The process of seahorse reproduction is very interesting. Studies show that the males and females will court for several days. During that period of time they will seem to take part in dancing rituals. They will be seen swimming side by side at the same pace. They want to be able to mirror the movement of the other in sync.
The males and females often look very much alike. Experts have been able to tell them apart prior to mating by the way they look on the abdominal area. The females are rough and pointed here. The males have a round area that is very smooth and you can see the pouch. That is where those eggs are going to go which we will cover in just a minute.
The male has a pouch on one side of the body. When it is time to mate the female will deposit as many as 1,500 eggs into that pouch. The pouch isn’t very big but they eggs are amazingly small. The larger the species though the larger the eggs are going to be. The male will carry the eggs up to 45 days and then the young will emerge fully developed.
During that period of time while they eggs are inside of him the female will come check on him daily. The young are usually going to be born at night but some instances of them being born during the day occur. The males become very aggressive while carrying the eggs, and that can help them to ensure they are able to grow and mature in his body until they are born.

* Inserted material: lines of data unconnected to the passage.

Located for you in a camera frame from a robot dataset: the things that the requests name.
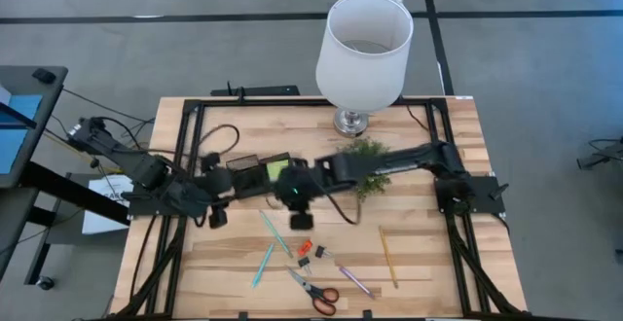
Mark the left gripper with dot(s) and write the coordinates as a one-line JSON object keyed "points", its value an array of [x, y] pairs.
{"points": [[216, 182]]}

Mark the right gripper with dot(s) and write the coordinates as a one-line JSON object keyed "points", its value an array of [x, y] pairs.
{"points": [[299, 182]]}

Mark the green sticky notes pad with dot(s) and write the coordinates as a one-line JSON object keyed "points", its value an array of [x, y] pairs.
{"points": [[277, 169]]}

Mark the teal pen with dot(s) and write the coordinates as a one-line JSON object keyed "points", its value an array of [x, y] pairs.
{"points": [[275, 234], [263, 265]]}

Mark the orange eraser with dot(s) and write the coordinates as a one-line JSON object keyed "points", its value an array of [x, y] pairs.
{"points": [[305, 248]]}

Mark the black binder clip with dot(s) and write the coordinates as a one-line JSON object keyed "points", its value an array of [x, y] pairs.
{"points": [[321, 252], [304, 263]]}

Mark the purple translucent pen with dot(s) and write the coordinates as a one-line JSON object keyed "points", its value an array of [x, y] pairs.
{"points": [[356, 282]]}

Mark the yellow pencil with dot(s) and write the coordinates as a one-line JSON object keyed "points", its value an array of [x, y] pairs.
{"points": [[388, 258]]}

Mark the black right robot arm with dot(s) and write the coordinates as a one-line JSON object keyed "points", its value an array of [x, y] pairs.
{"points": [[409, 158]]}

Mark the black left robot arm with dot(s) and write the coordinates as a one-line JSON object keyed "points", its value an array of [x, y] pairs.
{"points": [[141, 167]]}

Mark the black mesh desk organizer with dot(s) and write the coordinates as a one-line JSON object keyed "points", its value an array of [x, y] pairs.
{"points": [[248, 180]]}

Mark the green plant in black pot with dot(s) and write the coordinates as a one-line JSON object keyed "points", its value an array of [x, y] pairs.
{"points": [[372, 187]]}

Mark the black power strip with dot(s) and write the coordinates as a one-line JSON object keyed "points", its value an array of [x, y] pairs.
{"points": [[263, 90]]}

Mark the black and red scissors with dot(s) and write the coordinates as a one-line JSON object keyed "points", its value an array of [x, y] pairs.
{"points": [[318, 296]]}

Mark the white paper sheet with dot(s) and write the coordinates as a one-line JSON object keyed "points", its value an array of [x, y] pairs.
{"points": [[97, 219]]}

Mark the white shade table lamp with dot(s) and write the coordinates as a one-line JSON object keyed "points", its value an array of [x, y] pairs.
{"points": [[362, 53]]}

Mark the grey side desk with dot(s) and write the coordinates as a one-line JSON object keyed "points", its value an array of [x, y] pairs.
{"points": [[48, 107]]}

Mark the small black device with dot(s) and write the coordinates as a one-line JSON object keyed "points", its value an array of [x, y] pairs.
{"points": [[44, 75]]}

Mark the blue screen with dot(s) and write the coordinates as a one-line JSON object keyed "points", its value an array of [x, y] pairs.
{"points": [[14, 136]]}

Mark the black stand base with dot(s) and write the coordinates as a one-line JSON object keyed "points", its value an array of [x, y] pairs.
{"points": [[598, 158]]}

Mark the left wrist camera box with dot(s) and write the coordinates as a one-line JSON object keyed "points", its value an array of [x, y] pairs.
{"points": [[217, 217]]}

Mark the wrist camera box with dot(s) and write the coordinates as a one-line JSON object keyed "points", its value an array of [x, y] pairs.
{"points": [[217, 217], [302, 221]]}

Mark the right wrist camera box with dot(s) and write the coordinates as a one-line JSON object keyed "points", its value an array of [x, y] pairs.
{"points": [[302, 221]]}

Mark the black metal table frame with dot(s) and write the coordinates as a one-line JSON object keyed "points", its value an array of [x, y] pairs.
{"points": [[292, 102]]}

They will be released into the water and the male will leave them alone. It is possible that the female will deposit more eggs into his sack the next day if they mate early in the season the first time. The males will puff up very large as they are getting closer and closer to the young being born.
It is believed this puffing is a way to help deter predators from him. Since the seahorse doesn’t have any way to defend itself this size differentiation can prevent various forms of predators from messing with it. This is a natural way for the seahorse species to continue to have the circle of life continue for them.
The young seahorses have to care for themselves when they are born. This is why there is a very high mortality rate. Less than 1% of them live long enough to become mature enough to mate themselves. Those that do live to the age of maturity have an average life span that covers from 4 to 6 years.
In many areas there are farms that specifically work towards increasing the population. They will take the young and ensure they are protected for the early stages of life. Then they will return them to the wild as they mature. However, this is only a temporary fix and not a solution for locations where the population has become very low.
You may often hear it said that the seahorse will mate for life. However, many species are only going to keep a mate for one season. They are well known for switching mates often. They are often known to be in groups and to swap mates within the group.
The dynamics of this can vary based on specific species of seahorses. You may want to look at them to compare them. It also depends on what occurs in the wild. When their natural environment is upset it can cause some changes in the way that they are going to find a mate and if they stay with it or not.